On 24 Aug 2008, at 06:31, Thomas M. DuBuisson wrote:
That's really interesting -- I just tried this.
Compiling not using -threaded: 1.289 seconds Compiling using -threaded, but not running with -N2: 3.403 seconds Compiling using -threaded, and using -N2: 55.072 seconds
I was hoping to see a relative improvement when introducting an opportunity parallelism in the program, so I made a version with two MVars filled at the start. This didn't work out though - perhaps some performance stands to be gained by improving the GHC scheduler wrt cpu / OS thread affinity for the Haskell threads?
For the curious:
-O2: 7.3 seconds (CPU: 99.7% user) -O2 -threaded: 11.5 seconds (CPU: 95% user, 5% system) -O2 -threaded ... +RTS -N2: killed after 3 minutes (CPUs: 15% user, 20% system)
Thats quite a lot of CPU time going to the system.
Specs: Linux 2.6.26 (Arch) x86_64 Intel Core 2 Duo 2.5GHz
Hmm thanks, that's interesting -- I was think it was probably caused by OS X, but it appears to happen on Linux too.
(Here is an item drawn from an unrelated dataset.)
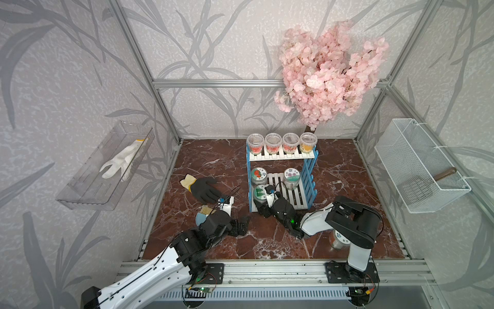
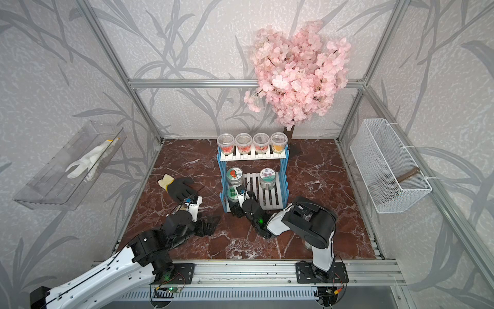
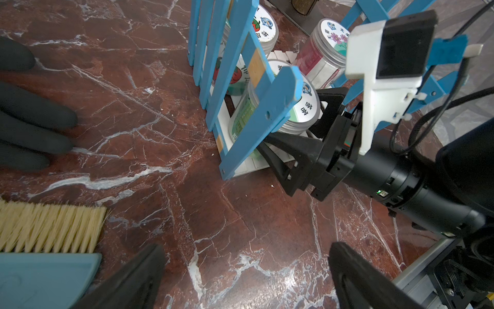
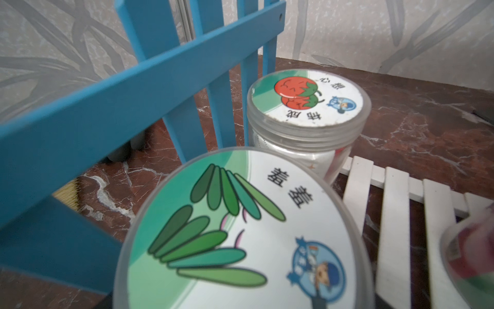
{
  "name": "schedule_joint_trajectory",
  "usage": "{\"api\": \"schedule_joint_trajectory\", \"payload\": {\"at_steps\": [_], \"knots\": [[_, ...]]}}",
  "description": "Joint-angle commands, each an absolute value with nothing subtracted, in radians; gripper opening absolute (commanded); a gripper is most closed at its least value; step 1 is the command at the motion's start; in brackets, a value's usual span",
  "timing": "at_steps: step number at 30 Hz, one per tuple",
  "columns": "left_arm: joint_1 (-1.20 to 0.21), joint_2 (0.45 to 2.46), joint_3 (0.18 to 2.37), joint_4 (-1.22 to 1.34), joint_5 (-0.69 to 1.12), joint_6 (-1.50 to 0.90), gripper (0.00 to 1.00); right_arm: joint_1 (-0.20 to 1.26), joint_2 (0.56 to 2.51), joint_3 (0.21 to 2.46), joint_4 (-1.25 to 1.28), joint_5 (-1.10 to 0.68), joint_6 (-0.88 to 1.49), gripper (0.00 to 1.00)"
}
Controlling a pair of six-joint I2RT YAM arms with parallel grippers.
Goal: Place the seed container on the shelf
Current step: Place the seed jar on the shelf.
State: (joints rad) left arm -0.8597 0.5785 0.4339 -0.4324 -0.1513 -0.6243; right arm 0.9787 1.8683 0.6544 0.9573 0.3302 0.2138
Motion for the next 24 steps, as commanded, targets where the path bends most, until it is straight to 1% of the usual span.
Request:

Could you try running the old code too, and see if you experience the order of magnitude slowdown too? Bob

Hmm thanks, that's interesting -- I was think it was probably caused by OS X, but it appears to happen on Linux too. Could you try running the old code too, and see if you experience the order of magnitude slowdown too?
The original program on my Linux 2.6.26 Core2 Duo: [tom@myhost Test]$ time ./tr-threaded 1000000 37 real 0m0.635s user 0m0.530s sys 0m0.077s [tom@myhost Test]$ time ./tr-nothreaded 1000000 37 real 0m0.352s user 0m0.350s sys 0m0.000s [tom@myhost Test]$ time ./tr-threaded 1000000 +RTS -N2 37 real 0m13.954s user 0m4.333s sys 0m5.736s -------------------------- Seeing as there still was obviously not enough computation to justify the OS threads in my last example, I made a test where it hashed a 32 byte string (show . md5 . encode $ val): [tom@myhost Test]$ time ./threadring-nothreaded 1000000 50 552 real 0m1.408s user 0m1.323s sys 0m0.083s [tom@myhost Test]$ time ./threadring-threaded 1000000 50 552 real 0m1.948s user 0m1.807s sys 0m0.143s [tom@myhost Test]$ time ./threadring-threaded 1000000 +RTS -N2 552 50 real 0m1.663s user 0m1.427s sys 0m0.237s [tom@myhost Test]$ --------------------------- Seeing as this still doesn't beat the old RTS, I decided to increase the per unit work a little more. This code will hash 10KB every time the token is passed / decremented. [tom@myhost Test]$ time ./threadring-nothreaded 100000 (308,77851ef5e9e781c04850a7df9cc855d2) real 2m56.453s user 2m55.399s sys 0m0.457s [tom@myhost Test]$ time ./threadring-threaded 100000 (308,77851ef5e9e781c04850a7df9cc855d2) real 3m6.430s user 3m5.868s sys 0m0.460s [tom@myhost Test]$ time ./threadring-threaded 100000 +RTS -N2 (810,77851ef5e9e781c04850a7df9cc855d2) (308,77851ef5e9e781c04850a7df9cc855d2) real 1m55.616s user 2m47.982s sys 0m3.586s * Yes, I notice its exiting before the output gets printed a couple times, oh well. ------------------------- REFLECTION Yay, the multicore version pays off when the workload is non-trivial. CPU utilization is still rather low for the -N2 case (70%). I think the Haskell threads have an affinity for certain OS threads (and thus a CPU). Perhaps it results in a CPU having both tokens of work and the other having none?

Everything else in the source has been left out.